A scrubs top signed by nurses from Bega’s South East Regional Hospital fetched $5,000 at a bushfire fundraiser held in Merimbula this week to coincide with the Australian Council of Trade Unions (ACTU) holding its quarterly executive meeting in the coastal NSW town to support fire ravaged communities.
Led by the South Coast Trades and Labour Council and ACTU, the bushfire relief appeal raised $25,000 for affected areas.
Part of the money will be used to provide at least one apprenticeship within the Merimbula community.
The fundraiser included first-hand accounts from bushfire-affected residents, including local Diane Lang, a registered nurse who works at the South East Regional Hospital, who recalled being on nightshift on New Year’s Eve as a firestorm began snaking its way up the coast and threatening communities.
ANMF Acting Federal Secretary Lori-Anne Sharp described the fundraiser, attended by almost 100 people, as a collective show of solidarity and support to communities impacted by the bushfire crisis.
“It was really uplifting to visit Merimbula as a collective and show support to the community,” Ms Sharp said.
“There was a really generous spirit within the room and appreciation of the impact the bushfire crisis has had on workers and communities and the need to drive efforts to provide ongoing assistance.”
Ms Sharp said Diane Lang’s powerful story shone a light on the lasting impact of the bushfires.
“She also talked about other nurses at the Bega Hospital.

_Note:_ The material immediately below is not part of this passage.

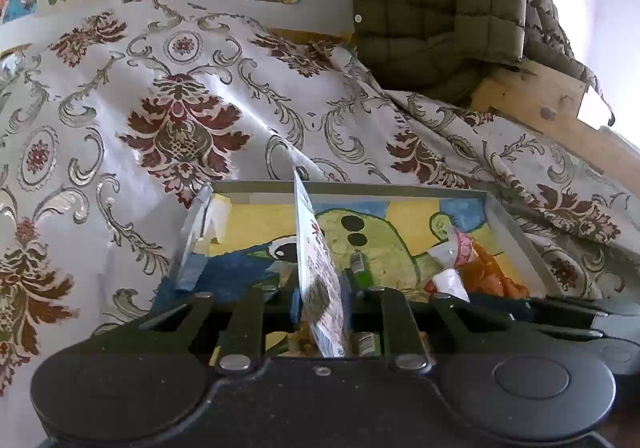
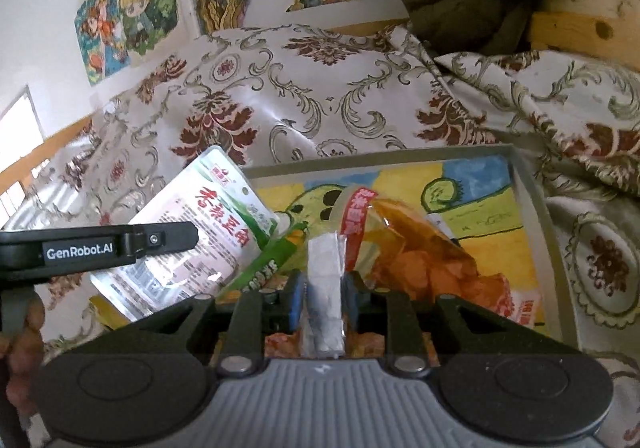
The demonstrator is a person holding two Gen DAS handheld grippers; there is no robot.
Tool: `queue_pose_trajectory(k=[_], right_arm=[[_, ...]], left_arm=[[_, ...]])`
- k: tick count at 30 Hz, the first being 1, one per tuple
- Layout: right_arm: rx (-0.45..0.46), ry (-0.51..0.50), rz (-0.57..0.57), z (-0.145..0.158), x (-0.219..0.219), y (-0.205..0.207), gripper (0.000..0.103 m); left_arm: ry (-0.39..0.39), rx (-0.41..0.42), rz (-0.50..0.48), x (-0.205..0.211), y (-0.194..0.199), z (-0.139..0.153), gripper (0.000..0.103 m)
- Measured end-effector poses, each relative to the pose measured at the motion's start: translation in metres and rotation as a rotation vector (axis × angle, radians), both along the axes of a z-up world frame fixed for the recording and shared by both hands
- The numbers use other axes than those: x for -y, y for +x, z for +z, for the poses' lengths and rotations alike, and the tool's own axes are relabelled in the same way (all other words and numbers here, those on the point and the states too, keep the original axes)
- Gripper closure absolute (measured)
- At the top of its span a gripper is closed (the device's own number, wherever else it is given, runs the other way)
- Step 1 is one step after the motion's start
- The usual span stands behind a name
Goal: Organize snacks
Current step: 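Carry the red-and-white packet over the grey tray with the right tool, then lower the packet into the tray and open the right tool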
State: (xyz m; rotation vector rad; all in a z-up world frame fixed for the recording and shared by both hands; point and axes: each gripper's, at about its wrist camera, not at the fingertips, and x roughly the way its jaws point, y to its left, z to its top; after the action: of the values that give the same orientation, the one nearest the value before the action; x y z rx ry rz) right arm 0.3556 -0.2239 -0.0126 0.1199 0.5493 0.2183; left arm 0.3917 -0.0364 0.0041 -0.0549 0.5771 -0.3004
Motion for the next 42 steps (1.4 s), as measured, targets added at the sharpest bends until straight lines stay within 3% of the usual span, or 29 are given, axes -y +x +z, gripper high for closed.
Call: queue_pose_trajectory(k=[3,5,10,15,19,30,36,42], right_arm=[[0.005,0.000,0.003,0.004,0.000,-0.003,0.062],[0.010,-0.004,0.003,0.008,0.000,-0.005,0.060],[0.039,-0.007,-0.005,0.022,0.004,-0.015,0.051],[0.080,0.001,-0.022,0.042,0.013,-0.030,0.032],[0.112,-0.005,-0.043,0.059,0.021,-0.044,0.023],[0.222,-0.023,-0.092,0.109,0.035,-0.102,0.001],[0.264,-0.028,-0.105,0.124,0.033,-0.142,0.000],[0.284,-0.020,-0.116,0.130,0.034,-0.186,0.000]], left_arm=[[0.015,0.017,0.013,-0.001,-0.005,0.001,0.059],[0.022,0.025,0.026,-0.002,-0.009,0.003,0.047],[0.014,0.052,0.062,-0.005,-0.019,0.010,0.030],[0.007,0.087,0.103,-0.004,-0.033,0.021,0.014],[0.021,0.139,0.143,-0.003,-0.050,0.031,0.002],[-0.027,0.264,0.223,-0.009,-0.116,0.067,0.001],[-0.018,0.316,0.228,-0.012,-0.165,0.081,0.001],[-0.071,0.323,0.263,-0.014,-0.211,0.085,0.001]])
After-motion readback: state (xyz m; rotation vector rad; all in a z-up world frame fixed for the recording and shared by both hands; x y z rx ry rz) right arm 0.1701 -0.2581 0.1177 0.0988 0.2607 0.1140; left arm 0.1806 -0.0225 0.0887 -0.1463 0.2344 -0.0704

Whilst they went back to business as usual, many are still battling with the consequences of the fires and lack of coordinated federal government response.”
Positively, Ms Sharp said members of the ACTU executive had the privilege of spending some time in the town, engaging with locals and supporting businesses affected by the recent downturn.
“I spoke to at least two traders and they had to actually evacuate four times. Each time they packed up their car and drove off not knowing whether they were going to come back to their homes. They were really grateful the fires didn’t hit Merimbula but are still traumatised by what happened and the devastation in surrounding communities.”
The ACTU executive met to discuss a wide range of pressing issues, including the coronavirus outbreak, yesterday dubbed a global pandemic by the World Health Organization (WHO).
On Wednesday, the executive resolved to call on the federal government to legislate two weeks paid leave for all workers, including permanent, casual or part-time, forced to self-isolate as a result of COVID-19.
Responding yesterday, the government announced casual workers forced to self-isolate would now qualify for a Newstart allowance payment.
Ms Sharp said the move wasn’t good enough and would disadvantage the casual workforce.
“It’s totally inadequate and it just won’t suffice,” she said.
“It will take about a week to apply to the Centrelink system. It will also take up to 12 weeks for the sickness payment to be paid and by that stage people are already living day to day and would have been economically disadvantaged.
“Given that we will likely be calling on the casual workforce, particularly nurses, to surge in certain places as the coronavirus unfolds, they need to know that this government’s going to look after them.”